June 5-July 4, 2021
Opening Reception: Saturday, June 5, 12-6pm
At the onset of COVID I started acid-dyeing wool on my kitchen stove. In addition to never leaving my home, there was no heat in my studio barn, so I moved my work into my kitchen. I needed a way to make the domestic space work for me, so I turned to pigments and dyes on the stovetop. I have always used various dyeing methods in my work, but I had previously applied dye by pouring and staining, requiring me to make a giant mess of color on the floor. These new pieces needed to adapt to new circumstances. After dyeing wool batting on the stove, I use the laundry dryer to apply heat and felt the fabric. I then apply the dyed roving (unspun wool fibers) in a painterly manner to the surface of a wool substrate.
The process feels bodily: washing, brushing, dyeing, and touching real hair, sometimes feeling almost human. The imagery comes from places, real and imaginary: dreams of somewhere outside of my house, the five miles I walk everyday, and the grocery store. In this work I have flattened the landscape, extracting individual elements and rearranging them as parts of the composition. Nothing is predetermined. Following my intuition, the forms and colors develop their own trajectories. The objects in the work sit on the surface as if they have been blanketed on the hill, the river, or a field.

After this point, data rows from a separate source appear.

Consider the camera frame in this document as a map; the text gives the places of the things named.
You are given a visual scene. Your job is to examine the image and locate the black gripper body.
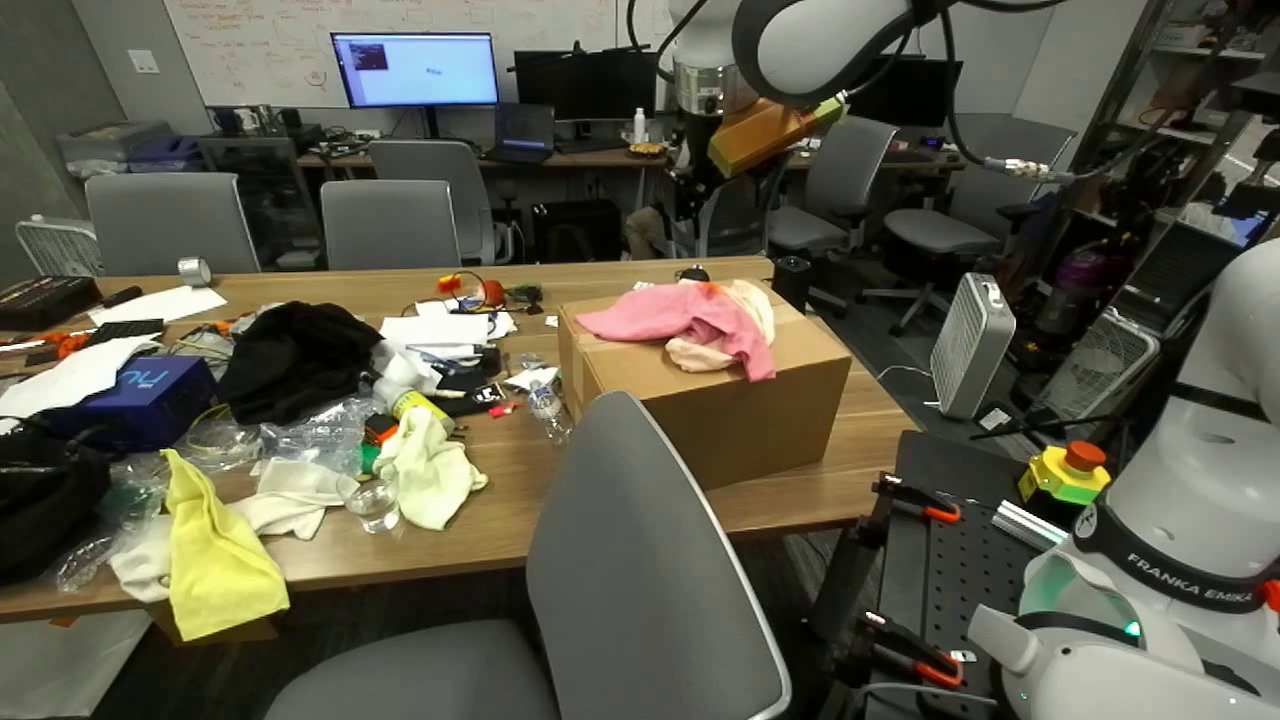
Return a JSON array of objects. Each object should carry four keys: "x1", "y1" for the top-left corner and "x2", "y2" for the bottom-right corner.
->
[{"x1": 666, "y1": 126, "x2": 738, "y2": 209}]

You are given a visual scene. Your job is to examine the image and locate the pink cloth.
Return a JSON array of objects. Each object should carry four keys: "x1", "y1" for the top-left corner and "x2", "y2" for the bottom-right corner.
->
[{"x1": 570, "y1": 282, "x2": 785, "y2": 390}]

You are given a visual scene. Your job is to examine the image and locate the brown cardboard box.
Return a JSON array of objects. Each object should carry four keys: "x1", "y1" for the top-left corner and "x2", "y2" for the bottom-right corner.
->
[{"x1": 555, "y1": 286, "x2": 856, "y2": 498}]

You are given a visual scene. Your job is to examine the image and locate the grey office chair with headrest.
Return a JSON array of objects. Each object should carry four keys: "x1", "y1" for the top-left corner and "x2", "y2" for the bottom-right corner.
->
[{"x1": 254, "y1": 390, "x2": 799, "y2": 720}]

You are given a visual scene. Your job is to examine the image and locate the dark computer monitor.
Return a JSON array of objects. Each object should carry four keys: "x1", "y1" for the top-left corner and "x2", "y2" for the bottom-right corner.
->
[
  {"x1": 852, "y1": 52, "x2": 962, "y2": 135},
  {"x1": 512, "y1": 47, "x2": 658, "y2": 126}
]

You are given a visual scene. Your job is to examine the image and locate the clear plastic bag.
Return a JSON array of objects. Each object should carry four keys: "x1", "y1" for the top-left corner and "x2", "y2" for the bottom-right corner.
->
[{"x1": 497, "y1": 354, "x2": 580, "y2": 442}]

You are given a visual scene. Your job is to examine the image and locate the orange toy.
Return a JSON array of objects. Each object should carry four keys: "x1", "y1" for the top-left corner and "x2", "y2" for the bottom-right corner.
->
[{"x1": 433, "y1": 272, "x2": 512, "y2": 309}]

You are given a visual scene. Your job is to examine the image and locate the stack of white papers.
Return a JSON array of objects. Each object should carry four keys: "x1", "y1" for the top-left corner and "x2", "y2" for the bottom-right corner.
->
[{"x1": 377, "y1": 306, "x2": 519, "y2": 370}]

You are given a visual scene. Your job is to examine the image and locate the white space heater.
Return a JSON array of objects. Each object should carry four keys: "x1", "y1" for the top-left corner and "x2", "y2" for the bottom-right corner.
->
[{"x1": 925, "y1": 269, "x2": 1021, "y2": 424}]

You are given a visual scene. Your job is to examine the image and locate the lit computer monitor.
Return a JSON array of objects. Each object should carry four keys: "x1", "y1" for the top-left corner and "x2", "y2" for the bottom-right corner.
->
[{"x1": 326, "y1": 29, "x2": 504, "y2": 116}]

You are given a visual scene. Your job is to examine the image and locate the pale yellow cloth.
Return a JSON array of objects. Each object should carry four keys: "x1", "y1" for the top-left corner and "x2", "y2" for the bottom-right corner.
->
[{"x1": 369, "y1": 390, "x2": 490, "y2": 536}]

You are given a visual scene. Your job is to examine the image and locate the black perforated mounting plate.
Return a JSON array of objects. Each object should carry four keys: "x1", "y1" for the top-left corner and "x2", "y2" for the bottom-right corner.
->
[{"x1": 874, "y1": 428, "x2": 1071, "y2": 673}]

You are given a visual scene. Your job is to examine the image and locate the black cloth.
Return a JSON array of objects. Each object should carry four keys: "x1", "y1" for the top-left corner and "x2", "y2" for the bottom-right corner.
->
[{"x1": 215, "y1": 300, "x2": 389, "y2": 428}]

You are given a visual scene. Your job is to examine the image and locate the yellow red emergency stop button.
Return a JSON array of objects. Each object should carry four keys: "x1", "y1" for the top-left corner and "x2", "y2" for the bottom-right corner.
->
[{"x1": 1014, "y1": 438, "x2": 1118, "y2": 512}]

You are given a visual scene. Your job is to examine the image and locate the whiteboard with writing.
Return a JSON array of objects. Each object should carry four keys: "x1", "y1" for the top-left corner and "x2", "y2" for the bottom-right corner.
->
[{"x1": 161, "y1": 0, "x2": 630, "y2": 111}]

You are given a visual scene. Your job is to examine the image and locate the white cloth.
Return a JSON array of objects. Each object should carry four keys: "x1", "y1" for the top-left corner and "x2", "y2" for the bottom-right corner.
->
[{"x1": 227, "y1": 458, "x2": 365, "y2": 545}]

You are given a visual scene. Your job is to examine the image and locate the black storage shelf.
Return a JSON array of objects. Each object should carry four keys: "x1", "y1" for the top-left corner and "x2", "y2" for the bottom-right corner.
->
[{"x1": 1062, "y1": 0, "x2": 1280, "y2": 276}]

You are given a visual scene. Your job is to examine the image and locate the white paper sheet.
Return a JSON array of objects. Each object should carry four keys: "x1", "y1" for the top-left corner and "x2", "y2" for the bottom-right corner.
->
[
  {"x1": 85, "y1": 286, "x2": 231, "y2": 331},
  {"x1": 0, "y1": 331, "x2": 165, "y2": 422}
]

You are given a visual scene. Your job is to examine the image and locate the blue cloth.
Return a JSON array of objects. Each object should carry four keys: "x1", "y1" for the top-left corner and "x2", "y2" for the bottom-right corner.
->
[{"x1": 55, "y1": 349, "x2": 221, "y2": 452}]

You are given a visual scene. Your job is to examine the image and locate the bright yellow cloth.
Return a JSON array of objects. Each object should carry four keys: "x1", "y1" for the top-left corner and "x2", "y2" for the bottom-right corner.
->
[{"x1": 161, "y1": 447, "x2": 296, "y2": 645}]

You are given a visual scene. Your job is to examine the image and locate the black bag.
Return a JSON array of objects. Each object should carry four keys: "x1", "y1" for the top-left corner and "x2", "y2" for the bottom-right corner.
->
[{"x1": 0, "y1": 422, "x2": 119, "y2": 588}]

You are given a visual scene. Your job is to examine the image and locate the grey cable hose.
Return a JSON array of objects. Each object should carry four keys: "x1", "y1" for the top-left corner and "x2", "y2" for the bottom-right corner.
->
[{"x1": 936, "y1": 0, "x2": 1117, "y2": 189}]

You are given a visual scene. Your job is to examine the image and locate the orange handled clamp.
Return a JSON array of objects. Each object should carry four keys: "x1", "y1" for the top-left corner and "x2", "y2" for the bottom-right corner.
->
[
  {"x1": 856, "y1": 609, "x2": 970, "y2": 692},
  {"x1": 868, "y1": 474, "x2": 967, "y2": 531}
]

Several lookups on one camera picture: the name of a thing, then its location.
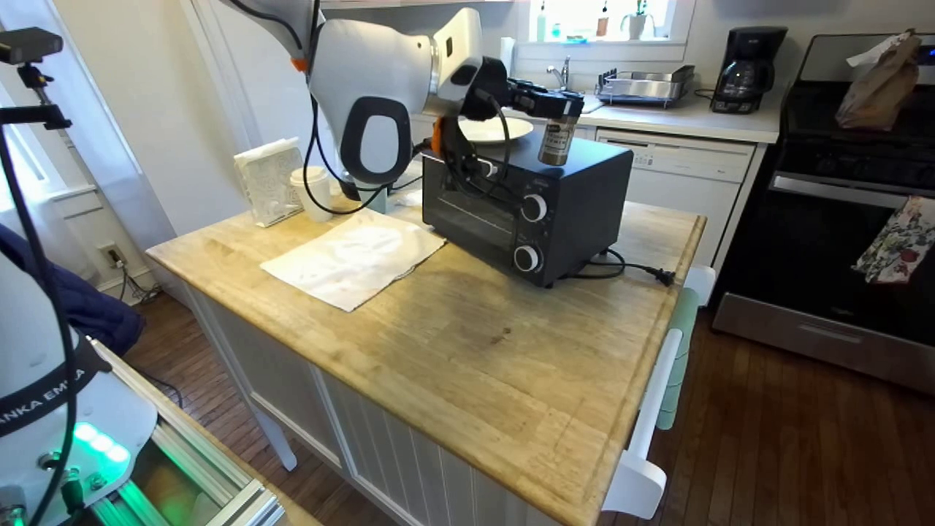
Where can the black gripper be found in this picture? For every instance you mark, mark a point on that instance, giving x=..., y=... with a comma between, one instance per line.
x=499, y=96

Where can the brown spice bottle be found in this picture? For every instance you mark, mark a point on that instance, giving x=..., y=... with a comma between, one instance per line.
x=555, y=145

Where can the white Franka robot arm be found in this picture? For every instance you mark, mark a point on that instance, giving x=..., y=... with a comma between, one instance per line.
x=368, y=69

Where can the green soap bottle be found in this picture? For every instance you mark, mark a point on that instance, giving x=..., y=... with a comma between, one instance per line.
x=540, y=23

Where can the small brown bottle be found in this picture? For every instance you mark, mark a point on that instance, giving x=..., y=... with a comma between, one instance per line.
x=602, y=22

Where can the white kitchen sink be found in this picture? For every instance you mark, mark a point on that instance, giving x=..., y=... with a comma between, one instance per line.
x=587, y=102

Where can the chrome sink faucet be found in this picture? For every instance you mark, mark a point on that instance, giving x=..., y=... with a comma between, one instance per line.
x=561, y=74

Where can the white paper towel roll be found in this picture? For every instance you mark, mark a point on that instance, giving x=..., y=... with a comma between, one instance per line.
x=505, y=52

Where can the grey dish rack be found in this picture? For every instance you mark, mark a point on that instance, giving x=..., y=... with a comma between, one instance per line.
x=644, y=89

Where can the black toaster oven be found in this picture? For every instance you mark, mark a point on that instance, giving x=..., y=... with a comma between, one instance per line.
x=543, y=206

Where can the white dishwasher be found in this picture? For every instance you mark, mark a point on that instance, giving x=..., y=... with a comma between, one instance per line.
x=681, y=175

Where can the black coffee maker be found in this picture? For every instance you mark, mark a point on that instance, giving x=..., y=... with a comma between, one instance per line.
x=746, y=69

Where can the white cloth placemat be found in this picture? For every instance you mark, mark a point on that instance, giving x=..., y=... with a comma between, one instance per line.
x=340, y=258

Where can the teal hanging towel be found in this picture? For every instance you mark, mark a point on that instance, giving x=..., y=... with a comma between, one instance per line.
x=679, y=359

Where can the black kitchen stove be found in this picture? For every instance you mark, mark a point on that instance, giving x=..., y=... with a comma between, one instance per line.
x=819, y=242

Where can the brown paper bag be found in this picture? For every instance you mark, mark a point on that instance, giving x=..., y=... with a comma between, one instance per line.
x=879, y=89

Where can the floral dish towel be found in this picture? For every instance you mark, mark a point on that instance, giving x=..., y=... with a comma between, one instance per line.
x=901, y=242

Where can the white wooden kitchen island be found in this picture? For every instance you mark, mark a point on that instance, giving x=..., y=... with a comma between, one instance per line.
x=390, y=457

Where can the blue fabric cover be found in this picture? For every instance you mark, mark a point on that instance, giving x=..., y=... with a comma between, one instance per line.
x=87, y=302

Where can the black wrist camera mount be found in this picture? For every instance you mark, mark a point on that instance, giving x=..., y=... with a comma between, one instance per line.
x=491, y=74

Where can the white floor wall outlet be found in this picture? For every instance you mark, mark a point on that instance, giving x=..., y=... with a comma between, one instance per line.
x=111, y=256

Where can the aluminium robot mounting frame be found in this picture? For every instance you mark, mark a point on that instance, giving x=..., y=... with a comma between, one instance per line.
x=194, y=478

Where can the black camera on tripod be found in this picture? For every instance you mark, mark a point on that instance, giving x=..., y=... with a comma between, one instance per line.
x=30, y=48

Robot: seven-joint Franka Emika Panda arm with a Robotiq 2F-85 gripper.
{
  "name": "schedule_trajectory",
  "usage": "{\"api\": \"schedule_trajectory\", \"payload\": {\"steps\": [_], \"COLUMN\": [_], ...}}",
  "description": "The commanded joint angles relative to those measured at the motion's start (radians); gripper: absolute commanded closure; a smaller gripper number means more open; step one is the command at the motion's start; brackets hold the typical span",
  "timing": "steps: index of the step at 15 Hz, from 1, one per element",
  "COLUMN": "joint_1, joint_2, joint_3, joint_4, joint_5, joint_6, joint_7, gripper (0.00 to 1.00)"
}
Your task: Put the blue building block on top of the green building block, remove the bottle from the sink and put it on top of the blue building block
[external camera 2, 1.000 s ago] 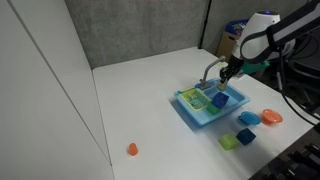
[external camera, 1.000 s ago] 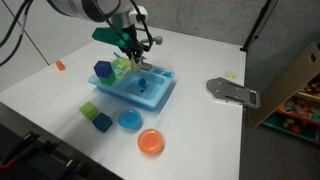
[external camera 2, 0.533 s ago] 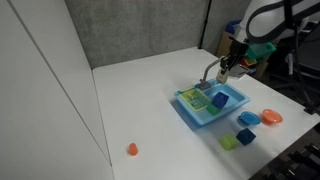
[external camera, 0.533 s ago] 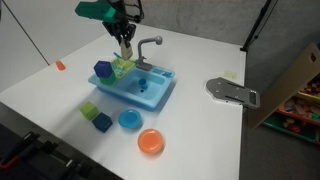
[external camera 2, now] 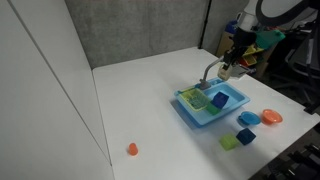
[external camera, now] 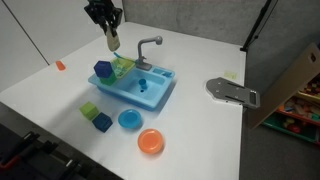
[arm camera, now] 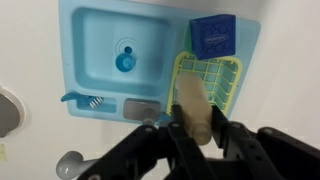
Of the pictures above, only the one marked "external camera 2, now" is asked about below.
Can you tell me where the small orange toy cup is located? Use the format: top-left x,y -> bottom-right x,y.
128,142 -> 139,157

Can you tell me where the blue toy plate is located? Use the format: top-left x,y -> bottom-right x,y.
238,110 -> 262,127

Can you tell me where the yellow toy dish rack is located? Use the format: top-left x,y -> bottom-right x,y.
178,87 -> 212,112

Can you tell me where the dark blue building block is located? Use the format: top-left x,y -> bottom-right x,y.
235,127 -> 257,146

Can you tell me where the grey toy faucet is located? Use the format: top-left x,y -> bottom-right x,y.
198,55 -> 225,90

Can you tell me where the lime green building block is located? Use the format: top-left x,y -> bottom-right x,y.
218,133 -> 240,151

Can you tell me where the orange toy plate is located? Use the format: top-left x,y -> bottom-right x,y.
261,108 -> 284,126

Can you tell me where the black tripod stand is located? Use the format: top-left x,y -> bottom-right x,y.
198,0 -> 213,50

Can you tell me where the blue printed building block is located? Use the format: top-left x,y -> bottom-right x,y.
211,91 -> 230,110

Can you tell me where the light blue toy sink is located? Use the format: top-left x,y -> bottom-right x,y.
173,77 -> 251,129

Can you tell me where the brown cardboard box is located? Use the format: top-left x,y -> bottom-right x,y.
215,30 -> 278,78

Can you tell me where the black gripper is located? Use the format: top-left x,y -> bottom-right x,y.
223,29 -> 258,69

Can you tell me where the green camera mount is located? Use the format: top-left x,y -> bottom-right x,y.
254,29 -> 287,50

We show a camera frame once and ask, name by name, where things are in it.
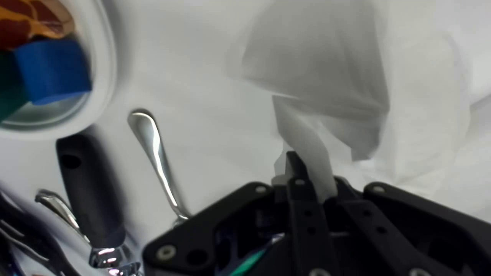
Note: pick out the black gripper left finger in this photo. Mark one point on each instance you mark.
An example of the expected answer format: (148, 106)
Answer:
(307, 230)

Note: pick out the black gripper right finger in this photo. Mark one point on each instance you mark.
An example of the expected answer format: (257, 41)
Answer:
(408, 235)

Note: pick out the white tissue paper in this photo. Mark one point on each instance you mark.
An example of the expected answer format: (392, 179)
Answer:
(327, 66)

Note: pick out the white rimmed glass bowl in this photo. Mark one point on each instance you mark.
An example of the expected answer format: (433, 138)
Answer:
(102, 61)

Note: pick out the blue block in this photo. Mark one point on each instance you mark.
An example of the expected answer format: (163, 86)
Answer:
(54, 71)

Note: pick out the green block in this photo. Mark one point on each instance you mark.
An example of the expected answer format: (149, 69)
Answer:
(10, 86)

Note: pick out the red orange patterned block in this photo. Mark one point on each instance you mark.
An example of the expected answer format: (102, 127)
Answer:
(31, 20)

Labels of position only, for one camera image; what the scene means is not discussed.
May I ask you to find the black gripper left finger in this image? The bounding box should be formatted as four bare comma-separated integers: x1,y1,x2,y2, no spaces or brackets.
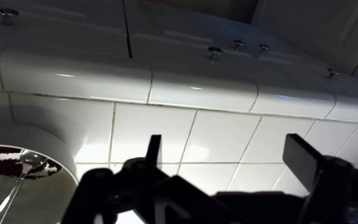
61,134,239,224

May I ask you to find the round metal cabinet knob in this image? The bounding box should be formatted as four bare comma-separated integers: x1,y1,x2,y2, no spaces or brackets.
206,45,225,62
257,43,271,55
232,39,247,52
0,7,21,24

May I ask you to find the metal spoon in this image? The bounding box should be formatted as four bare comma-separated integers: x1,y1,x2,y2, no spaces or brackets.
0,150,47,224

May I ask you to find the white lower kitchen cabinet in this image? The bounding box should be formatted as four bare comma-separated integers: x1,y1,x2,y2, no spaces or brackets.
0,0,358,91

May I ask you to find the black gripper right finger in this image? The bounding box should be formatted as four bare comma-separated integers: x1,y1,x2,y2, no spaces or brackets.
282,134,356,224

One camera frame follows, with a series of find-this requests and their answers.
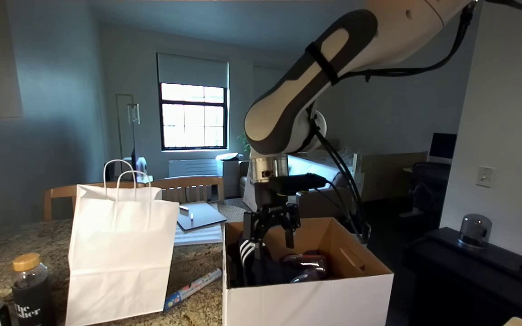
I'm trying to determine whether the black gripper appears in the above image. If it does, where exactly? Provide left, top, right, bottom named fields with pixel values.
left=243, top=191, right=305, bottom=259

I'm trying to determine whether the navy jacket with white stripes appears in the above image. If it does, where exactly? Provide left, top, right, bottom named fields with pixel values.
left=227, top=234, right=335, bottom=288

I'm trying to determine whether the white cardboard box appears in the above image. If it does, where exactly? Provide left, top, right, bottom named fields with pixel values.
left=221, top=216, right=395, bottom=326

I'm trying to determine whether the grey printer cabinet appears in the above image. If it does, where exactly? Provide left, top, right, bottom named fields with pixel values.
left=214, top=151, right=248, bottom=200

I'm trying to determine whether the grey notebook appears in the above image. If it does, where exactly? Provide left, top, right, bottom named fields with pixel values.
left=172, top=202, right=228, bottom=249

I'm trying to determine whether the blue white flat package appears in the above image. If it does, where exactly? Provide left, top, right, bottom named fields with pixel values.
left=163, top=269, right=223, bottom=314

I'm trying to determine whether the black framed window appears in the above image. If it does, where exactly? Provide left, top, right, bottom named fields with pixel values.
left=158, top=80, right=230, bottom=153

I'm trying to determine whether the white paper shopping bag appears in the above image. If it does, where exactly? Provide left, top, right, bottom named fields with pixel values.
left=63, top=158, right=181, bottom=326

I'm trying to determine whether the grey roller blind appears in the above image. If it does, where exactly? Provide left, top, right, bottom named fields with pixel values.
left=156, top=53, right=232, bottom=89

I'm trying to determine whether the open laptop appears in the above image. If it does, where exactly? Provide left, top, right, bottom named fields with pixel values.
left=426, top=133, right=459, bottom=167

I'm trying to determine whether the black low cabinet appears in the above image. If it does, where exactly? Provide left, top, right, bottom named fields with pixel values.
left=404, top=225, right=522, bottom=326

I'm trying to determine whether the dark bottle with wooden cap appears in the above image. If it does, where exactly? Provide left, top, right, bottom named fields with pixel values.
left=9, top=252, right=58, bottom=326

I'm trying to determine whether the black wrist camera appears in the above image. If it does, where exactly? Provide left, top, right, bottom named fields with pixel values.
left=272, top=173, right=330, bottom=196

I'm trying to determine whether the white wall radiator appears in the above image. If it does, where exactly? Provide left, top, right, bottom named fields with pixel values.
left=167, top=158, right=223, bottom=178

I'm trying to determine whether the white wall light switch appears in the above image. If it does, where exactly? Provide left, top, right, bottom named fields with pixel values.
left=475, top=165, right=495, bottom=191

Saira McLaren is a Canadian artist living and working in the Western Catskills. Her work is rooted in landscape, both the external and internal world we move through. Perceptions of reality, repressions, and illusions are explored in the intersection of representation and abstraction. McLaren has mounted solo exhibitions at Sargent's Daughters in New York and has been included group exhibitions in Toronto, Los Angeles and Dusseldorf. Her work has been reviewed in Artforum, New York Magazine, and TimeOut.